Last week, I traveled out of town for a conference. Due to the timing of my flights, I took a cab both to and from the airport. I had strikingly different experiences on each trip and I learned that even a cab ride can be extraordinary.
Introducing cab driver number one…
I didn’t get his name, so let’s just call him Dave. Dave was a chipper guy who happily got out of his car and offered to help me out with my bag. Although he was a nice enough guy, there were several problems with Dave. First, he looked like he was wearing his pajamas. His gut was hanging out from his untucked shirt and his sweatpants weren’t the right size. He smelled like he hadn’t bathed in days. And, his car smelled the same way. When he popped the trunk, I saw a filthy sheet covering up a heap of junk. I almost didn’t want my luggage back there, but the inside of the car wasn’t any better.

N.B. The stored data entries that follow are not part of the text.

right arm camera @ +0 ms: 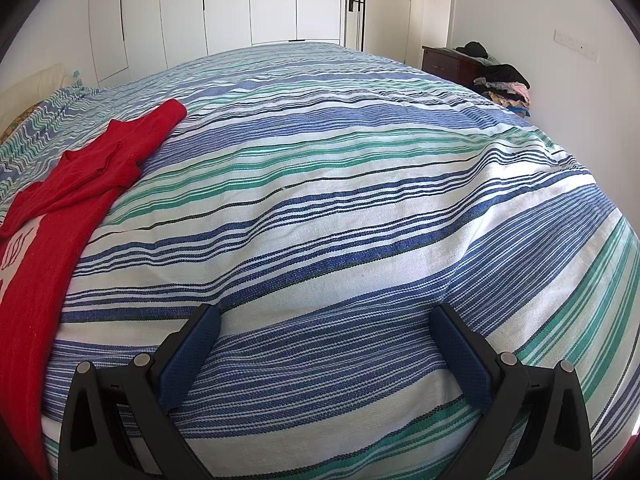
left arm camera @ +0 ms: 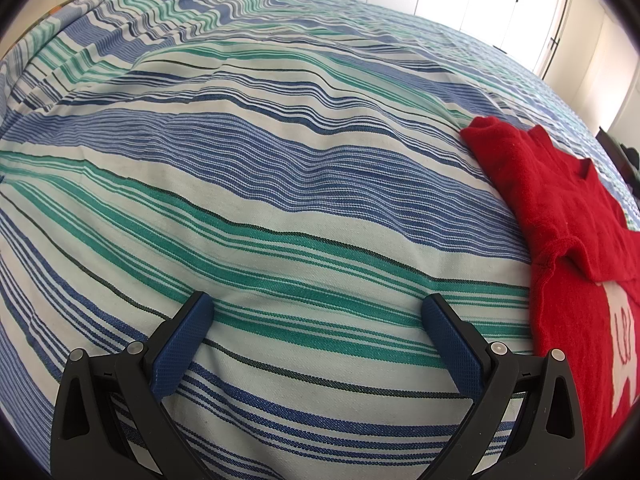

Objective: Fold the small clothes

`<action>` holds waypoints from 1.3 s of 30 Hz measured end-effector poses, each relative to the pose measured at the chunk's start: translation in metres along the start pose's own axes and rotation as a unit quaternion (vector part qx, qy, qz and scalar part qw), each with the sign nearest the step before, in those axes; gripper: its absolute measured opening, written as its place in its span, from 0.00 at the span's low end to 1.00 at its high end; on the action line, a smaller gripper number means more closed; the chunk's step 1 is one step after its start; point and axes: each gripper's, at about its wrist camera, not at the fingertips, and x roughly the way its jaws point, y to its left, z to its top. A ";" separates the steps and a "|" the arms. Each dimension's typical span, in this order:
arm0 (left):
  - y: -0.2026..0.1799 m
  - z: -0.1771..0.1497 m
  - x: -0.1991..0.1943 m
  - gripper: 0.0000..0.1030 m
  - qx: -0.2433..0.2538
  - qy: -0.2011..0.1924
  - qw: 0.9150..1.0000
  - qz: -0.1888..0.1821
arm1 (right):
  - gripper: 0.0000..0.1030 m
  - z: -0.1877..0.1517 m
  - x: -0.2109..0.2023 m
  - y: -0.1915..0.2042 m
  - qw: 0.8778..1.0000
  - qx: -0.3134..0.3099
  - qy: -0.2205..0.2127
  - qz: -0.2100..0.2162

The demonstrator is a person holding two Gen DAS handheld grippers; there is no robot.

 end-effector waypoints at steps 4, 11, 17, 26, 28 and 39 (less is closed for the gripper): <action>0.000 0.000 0.000 1.00 0.000 0.000 1.000 0.000 | 1.00 0.000 0.000 0.000 1.000 0.000 0.000 0.001; 0.000 0.000 0.000 1.00 0.000 0.000 1.000 0.000 | 1.00 0.001 0.001 0.001 1.000 -0.001 0.001 -0.001; 0.000 0.000 0.000 1.00 0.000 0.000 1.000 0.000 | 1.00 0.000 0.000 0.001 1.000 0.000 0.001 0.001; 0.000 0.000 -0.001 1.00 0.000 0.000 1.000 0.000 | 1.00 0.000 0.000 0.001 1.000 -0.001 0.001 0.000; 0.000 0.000 0.000 1.00 0.000 0.000 1.000 0.000 | 1.00 0.000 0.000 0.001 1.000 -0.001 0.001 0.000; 0.000 0.000 -0.001 1.00 0.000 0.000 1.000 0.000 | 1.00 0.000 -0.001 0.001 1.000 -0.001 0.001 -0.001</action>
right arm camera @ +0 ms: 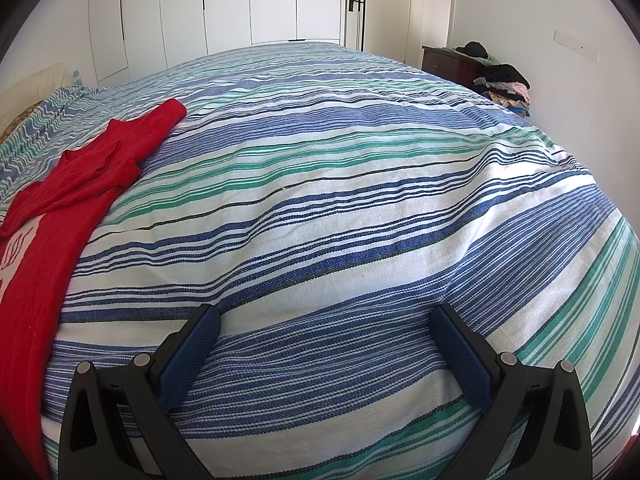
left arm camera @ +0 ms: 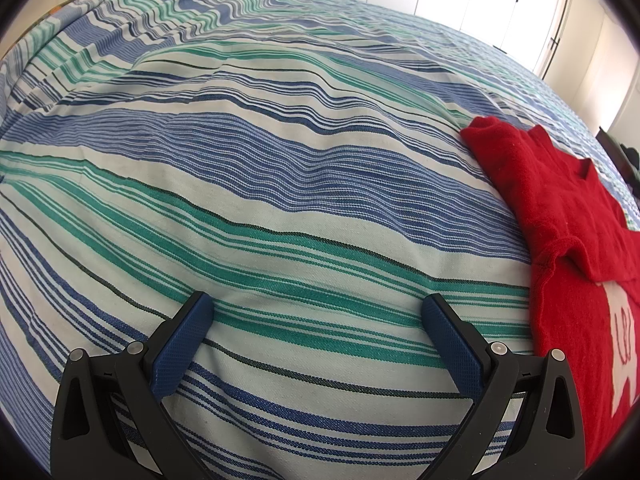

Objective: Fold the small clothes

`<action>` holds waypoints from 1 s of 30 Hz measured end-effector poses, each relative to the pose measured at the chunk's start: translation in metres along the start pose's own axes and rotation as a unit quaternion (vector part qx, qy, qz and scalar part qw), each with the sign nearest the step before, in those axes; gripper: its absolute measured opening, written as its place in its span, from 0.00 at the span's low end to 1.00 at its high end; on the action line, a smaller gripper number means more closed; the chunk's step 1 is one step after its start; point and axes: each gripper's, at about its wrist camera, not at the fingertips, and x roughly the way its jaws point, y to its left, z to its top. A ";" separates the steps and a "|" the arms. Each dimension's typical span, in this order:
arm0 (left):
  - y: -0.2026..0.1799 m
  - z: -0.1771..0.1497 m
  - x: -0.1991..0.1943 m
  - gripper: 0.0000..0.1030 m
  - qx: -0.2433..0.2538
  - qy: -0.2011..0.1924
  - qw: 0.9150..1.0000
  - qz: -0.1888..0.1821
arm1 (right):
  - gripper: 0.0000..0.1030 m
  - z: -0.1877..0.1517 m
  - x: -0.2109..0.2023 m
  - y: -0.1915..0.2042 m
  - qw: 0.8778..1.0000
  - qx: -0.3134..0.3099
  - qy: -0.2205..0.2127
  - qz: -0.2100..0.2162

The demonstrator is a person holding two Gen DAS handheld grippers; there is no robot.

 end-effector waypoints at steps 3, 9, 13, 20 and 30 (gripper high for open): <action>0.000 0.000 0.000 1.00 0.000 0.000 1.000 0.000 | 1.00 0.000 0.000 0.000 1.000 0.000 0.000 0.000; 0.000 0.000 0.000 1.00 0.000 0.000 1.000 0.000 | 1.00 0.000 0.000 0.000 1.000 0.000 0.000 0.000; 0.000 0.000 0.000 1.00 0.000 0.000 1.000 0.000 | 1.00 0.000 0.000 0.000 1.000 0.000 0.000 0.000; 0.000 0.000 0.000 1.00 0.000 0.000 1.000 0.000 | 1.00 0.000 0.000 0.000 1.000 0.000 0.000 0.001; 0.000 0.000 0.000 1.00 0.000 0.000 1.000 0.000 | 1.00 0.000 -0.001 0.000 1.000 -0.001 -0.001 -0.001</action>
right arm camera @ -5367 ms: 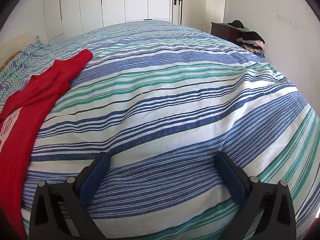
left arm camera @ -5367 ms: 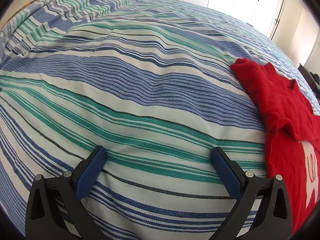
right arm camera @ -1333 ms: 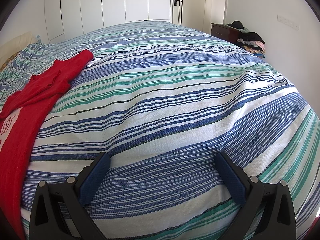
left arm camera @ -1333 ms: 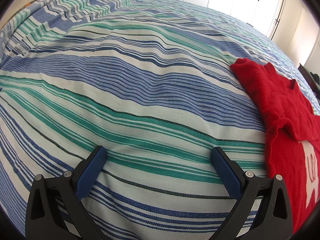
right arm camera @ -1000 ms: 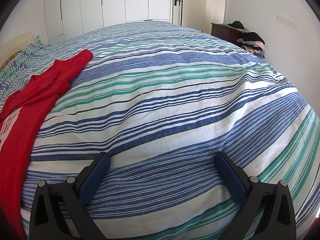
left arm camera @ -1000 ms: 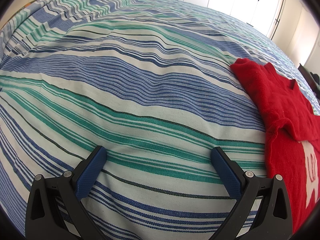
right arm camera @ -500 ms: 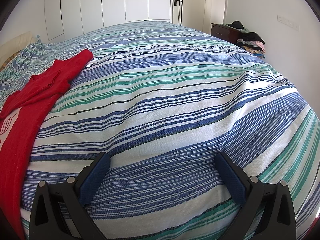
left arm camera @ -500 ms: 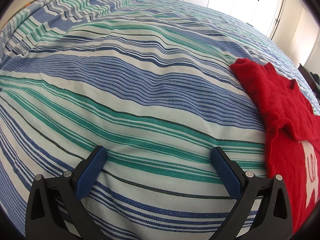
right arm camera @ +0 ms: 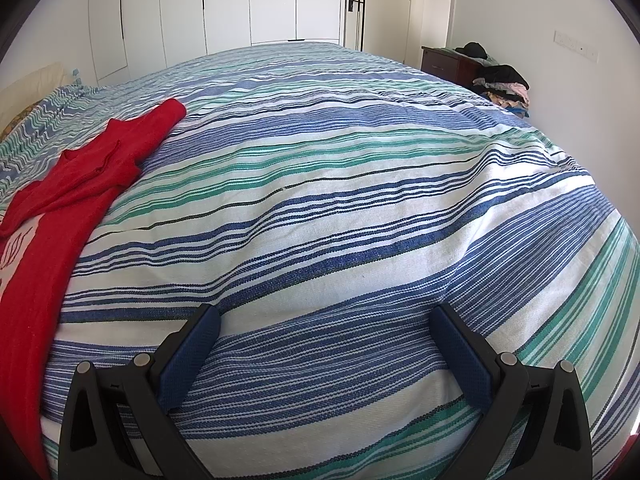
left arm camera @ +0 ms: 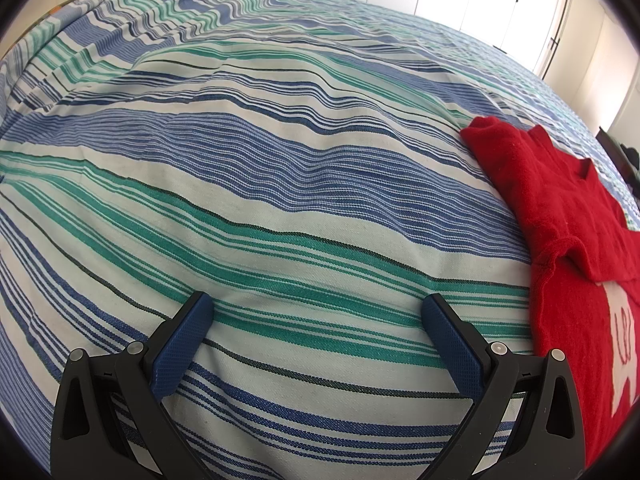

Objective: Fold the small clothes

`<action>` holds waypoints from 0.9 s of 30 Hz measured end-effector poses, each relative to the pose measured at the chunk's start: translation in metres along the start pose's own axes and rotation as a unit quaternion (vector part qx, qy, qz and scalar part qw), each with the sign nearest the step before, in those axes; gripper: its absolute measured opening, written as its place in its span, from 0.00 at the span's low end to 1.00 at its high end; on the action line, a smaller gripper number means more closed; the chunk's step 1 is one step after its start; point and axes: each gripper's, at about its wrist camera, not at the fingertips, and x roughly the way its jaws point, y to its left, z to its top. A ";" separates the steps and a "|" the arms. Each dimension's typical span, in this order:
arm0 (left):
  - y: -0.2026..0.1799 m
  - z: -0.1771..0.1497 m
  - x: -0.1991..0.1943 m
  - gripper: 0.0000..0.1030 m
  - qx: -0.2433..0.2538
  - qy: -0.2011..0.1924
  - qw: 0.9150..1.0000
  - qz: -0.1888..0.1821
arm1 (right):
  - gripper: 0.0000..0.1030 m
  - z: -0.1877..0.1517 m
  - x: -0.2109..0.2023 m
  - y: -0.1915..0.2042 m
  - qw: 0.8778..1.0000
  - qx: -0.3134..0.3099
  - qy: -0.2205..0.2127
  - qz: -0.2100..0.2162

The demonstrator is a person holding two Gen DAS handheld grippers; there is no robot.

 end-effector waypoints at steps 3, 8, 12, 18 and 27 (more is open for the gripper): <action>0.000 0.000 0.000 1.00 0.000 0.000 1.000 0.000 | 1.00 0.000 0.000 0.000 1.000 0.000 0.000 0.000; 0.000 0.000 0.000 1.00 0.000 0.000 1.000 0.000 | 1.00 0.000 0.001 0.000 1.000 0.000 0.000 0.000; 0.000 0.000 0.000 1.00 0.000 0.000 1.000 0.000 | 1.00 0.000 0.001 0.000 1.000 0.000 0.000 0.000; 0.000 0.000 0.000 1.00 0.000 0.000 1.000 0.000 | 1.00 0.000 0.001 0.000 1.000 0.000 0.000 0.001; 0.000 0.000 0.000 1.00 0.000 0.000 1.000 0.000 | 1.00 0.001 0.000 0.001 1.000 -0.001 0.005 -0.001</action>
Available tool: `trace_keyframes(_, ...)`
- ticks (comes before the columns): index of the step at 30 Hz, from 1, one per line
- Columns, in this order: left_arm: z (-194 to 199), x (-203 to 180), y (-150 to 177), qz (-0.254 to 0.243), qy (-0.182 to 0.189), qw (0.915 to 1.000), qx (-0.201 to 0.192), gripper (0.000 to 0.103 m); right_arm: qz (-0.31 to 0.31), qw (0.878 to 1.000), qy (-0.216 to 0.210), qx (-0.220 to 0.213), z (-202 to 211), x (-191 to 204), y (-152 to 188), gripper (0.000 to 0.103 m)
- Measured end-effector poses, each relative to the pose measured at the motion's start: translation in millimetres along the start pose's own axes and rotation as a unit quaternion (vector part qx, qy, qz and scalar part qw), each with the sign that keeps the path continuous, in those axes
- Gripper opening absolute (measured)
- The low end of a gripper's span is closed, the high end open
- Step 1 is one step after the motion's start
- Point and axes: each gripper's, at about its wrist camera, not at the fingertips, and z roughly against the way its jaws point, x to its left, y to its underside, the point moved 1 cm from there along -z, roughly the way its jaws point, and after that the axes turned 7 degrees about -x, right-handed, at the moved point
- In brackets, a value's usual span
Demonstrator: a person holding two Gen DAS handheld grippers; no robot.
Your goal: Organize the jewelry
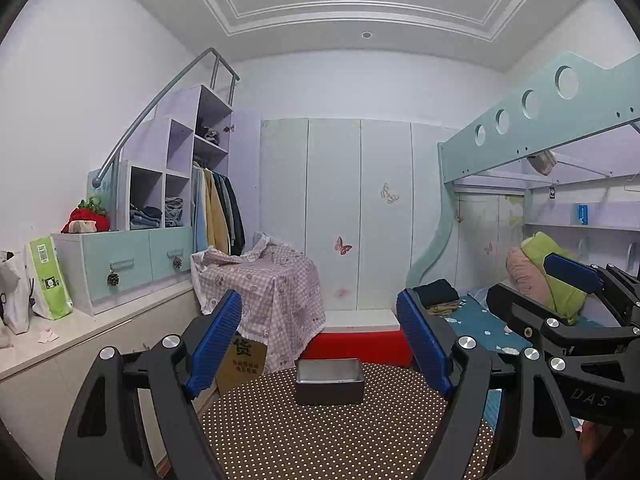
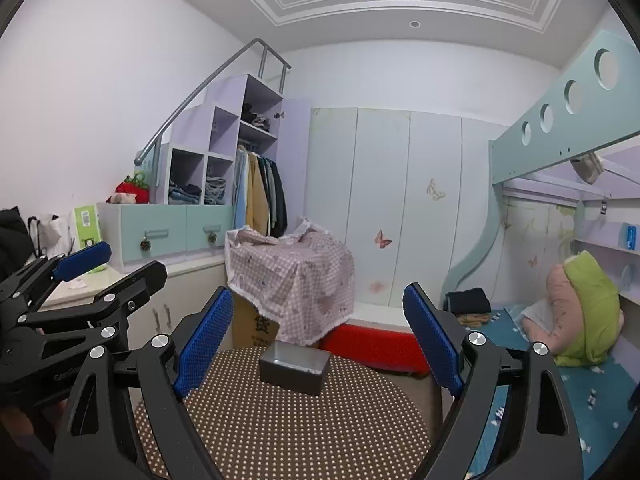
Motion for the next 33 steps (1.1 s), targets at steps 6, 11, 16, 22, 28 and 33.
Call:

The trip to the airport was okay, but Dave talked about how he thinks people just go on business trips to party. There was a lot more to it than that, but let’s just say he didn’t think too highly of business people, especially ones who travel.
I really didn’t give Dave much thought after that…until I met Sam.
Sam was my cab driver on my trip back home. As soon as the door opened, I instantly knew this would be a different experience. Sam’s cab was spotless inside and out. You could tell Sam really cared about his cab.
Sam greeted me with a smile and we chatted the entire trip. He asked about my day. He told me about the weather in Nashville while I was gone. We talked about the Nashville flood. I asked about his beautiful accent. He told me that he is from Ghana and he shared information about his country. Did you know Ghana’s official language is English?
I complimented Sam on his clean cab. He grinned widely and said, “This is my office. I like to keep a clean car.” We then swapped stories of bad cab experiences. I told him about Dave. He told me about drivers who talk on their cell phones the entire time, which he adamantly refuses to do.
He then said something very important:
“The passenger always comes first.”
So simple, yet so often ignored.
When we arrived at my house, Sam gave me his card — it said “Uncle Sam” on it. He told me that his nephews in Ghana call him Uncle Sam and it just stuck. He asked that I please call if I ever need a ride. His card even included his e-mail address.
It was clear Sam took pride in his work and he went out of his way to be remarkable.
Is there any question which cab driver will get my repeat business?
What can you do in your business to be remarkable?